Think about your typical experience with a business. Most of the time (not always), when you are starting out working with a company, there is a flurry of activity right at the beginning. Many phones calls, emails, meetings, discussions ensue and you are service heavily in the start. That is similar in all relationships (business and personal). Those first few dates with a new girl or boyfriend are intense and full of effort. You could call it the “courting” stage of business.
After you decide to proceed with any company, the activity level and service attention drops a level. This middle period where you are working with each other, and there is service, yet not to the same level as the beginning phase. We are used to it, and in many ways accept it as the normal. We see it personally as well. After you have been friends for a while, or after you have been with a significant other, you give less effort or “service” to that relationship.

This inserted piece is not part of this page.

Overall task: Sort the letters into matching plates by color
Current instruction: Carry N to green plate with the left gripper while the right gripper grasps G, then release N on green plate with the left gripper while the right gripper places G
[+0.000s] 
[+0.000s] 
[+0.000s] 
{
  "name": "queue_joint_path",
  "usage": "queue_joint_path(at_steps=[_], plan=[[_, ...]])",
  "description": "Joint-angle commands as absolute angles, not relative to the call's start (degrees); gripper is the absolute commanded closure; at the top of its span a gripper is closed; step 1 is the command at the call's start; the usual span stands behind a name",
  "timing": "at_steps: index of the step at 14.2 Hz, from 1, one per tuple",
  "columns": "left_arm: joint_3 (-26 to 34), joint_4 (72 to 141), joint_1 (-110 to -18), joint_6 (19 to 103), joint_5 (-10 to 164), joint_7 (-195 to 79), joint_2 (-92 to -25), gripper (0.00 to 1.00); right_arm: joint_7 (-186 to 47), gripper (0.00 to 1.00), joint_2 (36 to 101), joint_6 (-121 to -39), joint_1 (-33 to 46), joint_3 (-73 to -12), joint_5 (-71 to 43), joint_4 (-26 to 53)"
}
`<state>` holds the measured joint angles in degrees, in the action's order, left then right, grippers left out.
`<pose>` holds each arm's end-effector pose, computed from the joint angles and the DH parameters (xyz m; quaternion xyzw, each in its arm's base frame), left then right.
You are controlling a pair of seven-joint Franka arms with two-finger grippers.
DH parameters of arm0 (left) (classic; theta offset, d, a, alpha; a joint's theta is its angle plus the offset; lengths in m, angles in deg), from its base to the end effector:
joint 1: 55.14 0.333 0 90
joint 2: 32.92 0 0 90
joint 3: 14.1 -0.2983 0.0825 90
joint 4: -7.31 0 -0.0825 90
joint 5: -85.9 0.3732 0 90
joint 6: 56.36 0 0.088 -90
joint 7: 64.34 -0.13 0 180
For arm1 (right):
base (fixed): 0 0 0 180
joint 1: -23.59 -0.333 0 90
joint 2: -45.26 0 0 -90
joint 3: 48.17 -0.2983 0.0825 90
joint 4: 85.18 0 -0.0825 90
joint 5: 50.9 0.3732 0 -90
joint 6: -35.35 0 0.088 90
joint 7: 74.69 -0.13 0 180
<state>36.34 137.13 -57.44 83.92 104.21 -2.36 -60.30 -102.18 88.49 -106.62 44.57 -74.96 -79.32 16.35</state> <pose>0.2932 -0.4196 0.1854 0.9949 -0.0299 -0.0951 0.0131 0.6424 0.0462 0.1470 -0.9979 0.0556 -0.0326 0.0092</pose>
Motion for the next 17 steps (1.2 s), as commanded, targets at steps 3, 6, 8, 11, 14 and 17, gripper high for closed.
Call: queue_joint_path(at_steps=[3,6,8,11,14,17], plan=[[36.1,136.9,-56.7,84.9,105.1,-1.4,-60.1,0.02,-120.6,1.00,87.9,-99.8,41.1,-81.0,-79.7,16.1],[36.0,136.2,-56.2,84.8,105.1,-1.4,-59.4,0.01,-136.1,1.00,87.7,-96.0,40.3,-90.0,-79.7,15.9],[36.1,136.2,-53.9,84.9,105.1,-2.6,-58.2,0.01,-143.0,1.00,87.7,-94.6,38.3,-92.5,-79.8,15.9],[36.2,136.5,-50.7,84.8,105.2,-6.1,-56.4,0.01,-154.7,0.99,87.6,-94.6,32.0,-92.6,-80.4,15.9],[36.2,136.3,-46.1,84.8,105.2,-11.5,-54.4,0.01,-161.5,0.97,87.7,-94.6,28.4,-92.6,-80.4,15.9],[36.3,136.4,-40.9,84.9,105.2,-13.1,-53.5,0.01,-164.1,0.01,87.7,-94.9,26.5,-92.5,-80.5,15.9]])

That works out ok for a while, until there is a bump in the road. If something goes wrong in the service, or there is a period of time you feel neglected, you look back and reflect on the beginning and think to yourself, “they sure don’t treat me like they did at the start of this relationship”. Then bitterness can grow if it isn’t corrected, and in some cases, you may decide to end the relationship (either business or personal). If the other party doesn’t want that, then all of the sudden the activity and service rises to win you back, and convince you to stay. It happens all the time in friends, lovers, business relationships, etc. Ever notice that reviews of restaurants, hotels, etc., are often over represented by things that happened at the end of the service (both good and bad).
We see this in death as well. When the end is near, we reach out to love ones, we make an effort, we try and finish off loose ends and increase the service level. This happens both to the person dying and the people left behind. We look back at “the middle” and think to ourselves, “I could have done better”. Whether you could have been a better friend, parent, partner, or business associate, we see the loss ahead as a call to action to right the wrongs of the past.

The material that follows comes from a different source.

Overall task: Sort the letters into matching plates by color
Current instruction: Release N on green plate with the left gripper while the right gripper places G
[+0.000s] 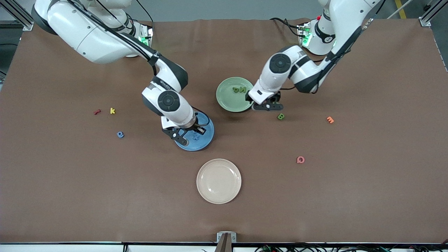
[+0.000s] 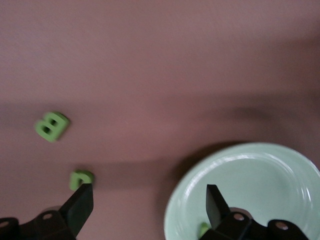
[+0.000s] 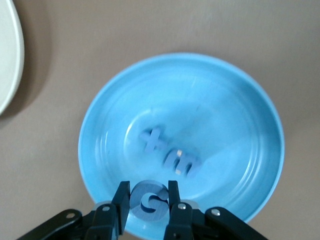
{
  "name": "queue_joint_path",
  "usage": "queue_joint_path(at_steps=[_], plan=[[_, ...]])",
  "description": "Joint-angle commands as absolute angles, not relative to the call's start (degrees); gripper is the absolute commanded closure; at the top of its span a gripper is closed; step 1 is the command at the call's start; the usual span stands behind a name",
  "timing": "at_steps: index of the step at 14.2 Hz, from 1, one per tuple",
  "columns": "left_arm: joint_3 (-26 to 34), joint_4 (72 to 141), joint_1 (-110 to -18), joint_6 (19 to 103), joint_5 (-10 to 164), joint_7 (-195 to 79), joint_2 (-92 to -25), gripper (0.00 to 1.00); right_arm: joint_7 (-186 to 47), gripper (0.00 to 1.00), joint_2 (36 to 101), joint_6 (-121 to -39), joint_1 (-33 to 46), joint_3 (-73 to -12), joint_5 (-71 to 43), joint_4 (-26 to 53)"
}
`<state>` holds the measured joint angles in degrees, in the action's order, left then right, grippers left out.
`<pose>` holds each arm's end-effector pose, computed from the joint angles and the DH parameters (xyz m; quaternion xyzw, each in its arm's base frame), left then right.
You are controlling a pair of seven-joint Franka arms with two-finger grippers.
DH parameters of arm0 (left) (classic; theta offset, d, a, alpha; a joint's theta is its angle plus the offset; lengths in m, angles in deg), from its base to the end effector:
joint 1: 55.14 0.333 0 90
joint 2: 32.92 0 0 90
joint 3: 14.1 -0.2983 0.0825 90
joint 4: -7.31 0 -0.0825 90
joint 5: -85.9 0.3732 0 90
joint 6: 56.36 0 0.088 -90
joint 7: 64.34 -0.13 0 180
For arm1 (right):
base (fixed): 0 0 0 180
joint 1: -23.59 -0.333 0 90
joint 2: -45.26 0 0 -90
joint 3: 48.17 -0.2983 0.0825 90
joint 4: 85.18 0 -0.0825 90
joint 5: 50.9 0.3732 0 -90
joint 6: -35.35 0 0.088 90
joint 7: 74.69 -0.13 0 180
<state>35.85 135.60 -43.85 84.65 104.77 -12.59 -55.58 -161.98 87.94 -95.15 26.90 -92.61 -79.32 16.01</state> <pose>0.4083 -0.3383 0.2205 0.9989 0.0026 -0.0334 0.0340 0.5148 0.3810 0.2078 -0.9511 0.3025 0.0497 0.0374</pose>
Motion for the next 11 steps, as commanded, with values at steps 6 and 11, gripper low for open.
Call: queue_joint_path(at_steps=[6,11], plan=[[36.0,136.4,-36.1,85.0,105.3,6.5,-53.7,0.01,-156.8,0.00,86.6,-92.2,30.9,-92.9,-80.4,14.6],[35.6,136.4,-34.2,87.0,114.7,20.5,-57.5,0.00,-134.2,0.00,78.0,-85.8,46.0,-97.5,-80.2,23.2]])
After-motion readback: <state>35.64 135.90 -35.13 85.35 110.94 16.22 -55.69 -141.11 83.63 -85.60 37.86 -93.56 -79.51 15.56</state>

This happens so often, I expect you know what I am talking about, and have probably been at both the receiving and giving end of being too lax in the middle. I know I have personally, and we have as an organization do from time to time.
The big question is, how do we break that cycle? How do we find the awareness to give more attention to the middle times…..the longest and arguably the most important time in a relationship, so we aren’t faced with over compensating towards the end? I don’t know that I have any concrete solutions to this conundrum. I do have the awareness that it is important, if not critical to our flourishing for another 60 years. We also have a depth of great people that I can challenge to help find creative solutions.
Lastly, as we progress towards a slightly quieter time in the marine business, we have some time to work at. My commitment to you our very valuable customer, and personally to those I care about, is to make that our focus. We will make the middle an even more enjoyable experience so that we never have to worry about scrambling at the end.